A State Department report that incorrectly showed a decline last year in terrorism worldwide was a "big mistake," Secretary of State Colin Powell said Sunday.

He said he was working with the CIA, which helped to compile the data, to determine why the errors got into the report.

"Very embarrassing. I am not a happy camper over this. We were wrong," the secretary said in a broadcast interview.

Powell said he planned a meeting on the issue Monday and that the intelligence agency was working through the weekend in preparation.

"I'm not saying it is responsible until I sit down with all of the individuals who had something to do with this report: CIA, my department, members of my department, other agencies that contributed to it," Powell said.

"It's a numbers error. It's not a political judgment that said, `Let's see if we can cook the books.' We can't get away with that now. Nobody was out to cook the books. Errors crept in," he said in a broadcast interview.

He pledged to release a corrected report as quickly as possible.

"I am regretful that this has happened. And we're going to get it fixed, we're going to get it corrected, and that's the best I can do," Powell said.

A leading House Democrat, Congressman Henry Waxman of California, had challenged the findings, contending they were manipulated for political purposes.

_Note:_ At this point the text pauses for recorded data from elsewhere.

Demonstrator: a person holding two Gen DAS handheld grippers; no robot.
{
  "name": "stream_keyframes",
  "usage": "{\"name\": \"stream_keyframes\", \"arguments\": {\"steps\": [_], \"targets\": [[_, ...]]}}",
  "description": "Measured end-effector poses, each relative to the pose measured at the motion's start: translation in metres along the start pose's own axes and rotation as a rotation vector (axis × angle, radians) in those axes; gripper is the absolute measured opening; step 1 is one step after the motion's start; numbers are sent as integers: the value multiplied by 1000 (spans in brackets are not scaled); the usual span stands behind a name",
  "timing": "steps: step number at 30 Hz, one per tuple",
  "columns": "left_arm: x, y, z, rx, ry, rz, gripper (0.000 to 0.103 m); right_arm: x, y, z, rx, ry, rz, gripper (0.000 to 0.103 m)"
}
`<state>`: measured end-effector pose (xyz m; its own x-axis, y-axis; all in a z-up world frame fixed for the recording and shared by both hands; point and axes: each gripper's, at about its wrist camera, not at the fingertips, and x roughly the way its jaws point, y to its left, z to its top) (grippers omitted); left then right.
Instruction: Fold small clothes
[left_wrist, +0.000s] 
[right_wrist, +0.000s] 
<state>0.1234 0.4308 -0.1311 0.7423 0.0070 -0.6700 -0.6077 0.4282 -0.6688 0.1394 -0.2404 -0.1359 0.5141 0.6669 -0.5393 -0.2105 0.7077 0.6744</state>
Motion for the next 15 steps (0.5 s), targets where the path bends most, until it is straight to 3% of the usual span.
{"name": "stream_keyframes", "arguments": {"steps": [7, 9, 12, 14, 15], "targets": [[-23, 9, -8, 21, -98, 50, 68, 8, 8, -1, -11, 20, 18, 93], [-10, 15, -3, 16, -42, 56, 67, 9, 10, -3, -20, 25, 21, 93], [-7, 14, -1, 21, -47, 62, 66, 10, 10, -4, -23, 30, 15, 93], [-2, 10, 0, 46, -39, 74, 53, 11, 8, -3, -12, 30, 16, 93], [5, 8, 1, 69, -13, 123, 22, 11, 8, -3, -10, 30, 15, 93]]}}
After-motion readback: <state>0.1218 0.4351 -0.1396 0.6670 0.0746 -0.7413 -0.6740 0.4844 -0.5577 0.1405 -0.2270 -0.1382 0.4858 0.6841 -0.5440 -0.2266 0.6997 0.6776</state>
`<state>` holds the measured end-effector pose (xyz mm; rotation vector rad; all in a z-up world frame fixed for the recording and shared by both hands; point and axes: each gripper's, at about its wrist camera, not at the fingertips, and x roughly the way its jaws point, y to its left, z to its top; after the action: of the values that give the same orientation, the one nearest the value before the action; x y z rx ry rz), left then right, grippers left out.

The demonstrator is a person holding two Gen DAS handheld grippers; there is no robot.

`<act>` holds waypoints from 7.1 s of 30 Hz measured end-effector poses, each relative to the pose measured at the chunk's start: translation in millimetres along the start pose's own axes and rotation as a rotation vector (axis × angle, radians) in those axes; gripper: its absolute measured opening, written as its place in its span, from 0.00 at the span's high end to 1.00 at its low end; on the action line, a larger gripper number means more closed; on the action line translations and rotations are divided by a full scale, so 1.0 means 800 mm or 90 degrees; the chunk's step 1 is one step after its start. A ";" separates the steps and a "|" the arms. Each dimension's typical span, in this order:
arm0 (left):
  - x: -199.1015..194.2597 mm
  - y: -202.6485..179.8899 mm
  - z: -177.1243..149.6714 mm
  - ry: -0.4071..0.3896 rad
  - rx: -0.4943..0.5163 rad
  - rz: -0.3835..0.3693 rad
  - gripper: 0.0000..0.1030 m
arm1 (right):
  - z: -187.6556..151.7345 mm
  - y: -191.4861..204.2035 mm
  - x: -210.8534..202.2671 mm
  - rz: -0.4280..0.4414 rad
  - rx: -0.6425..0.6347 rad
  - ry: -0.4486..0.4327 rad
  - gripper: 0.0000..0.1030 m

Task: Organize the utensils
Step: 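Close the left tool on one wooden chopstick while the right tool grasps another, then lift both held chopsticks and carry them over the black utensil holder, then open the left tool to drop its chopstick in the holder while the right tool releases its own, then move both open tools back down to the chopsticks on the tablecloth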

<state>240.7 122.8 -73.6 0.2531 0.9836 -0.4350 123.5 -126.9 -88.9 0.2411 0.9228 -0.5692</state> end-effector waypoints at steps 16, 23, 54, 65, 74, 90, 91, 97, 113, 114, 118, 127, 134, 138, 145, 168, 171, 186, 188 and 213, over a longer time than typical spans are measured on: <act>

The conclusion that terrorism was on the decline was used to boost one of President George W. Bush's chief foreign policy claims, success in countering terrorism.

Waxman asked Powell for an explanation and the secretary called last week to say the mistakes for unintentional.

"He says it wasn't politically motivated so I will accept that," Waxman said after their conversation. Still, the lawmaker said, "We are still left with the fact that this report is useless until it is corrected."

The April report said attacks had declined last year to 190, down from 198 in 2002 and 346 in 2001. The 2003 figure would have been the lowest level in 34 years and a 45 percent drop since 2001, Bush's first year as president.

The report also showed the virtual disappearance of attacks in which no one died.

"There's a new terrorist threat information center that compiles this data under the CIA. And we are still trying to determine what went wrong with the data and why we didn't catch it in the State Department," Powell said Sunday.

"It's a very big mistake. And we are not happy about this big mistake," he added.

The department has said that one of the mistakes was that only part of 2003 was taken into account.

When the annual report was issued April 29, senior administration officials used it as evidence the war was being won under Bush.

"We weren't saying terrorism has gone away. The report clearly says terrorism is a main problem facing the world today. We've got to continue going after terrorists," Powell said.

"But based on the data we had within the report, there was a suggestion that the number of incidents had dropped and it was the lowest since 1969," he added. "That turns out not to have been correct. We were wrong. We will correct it."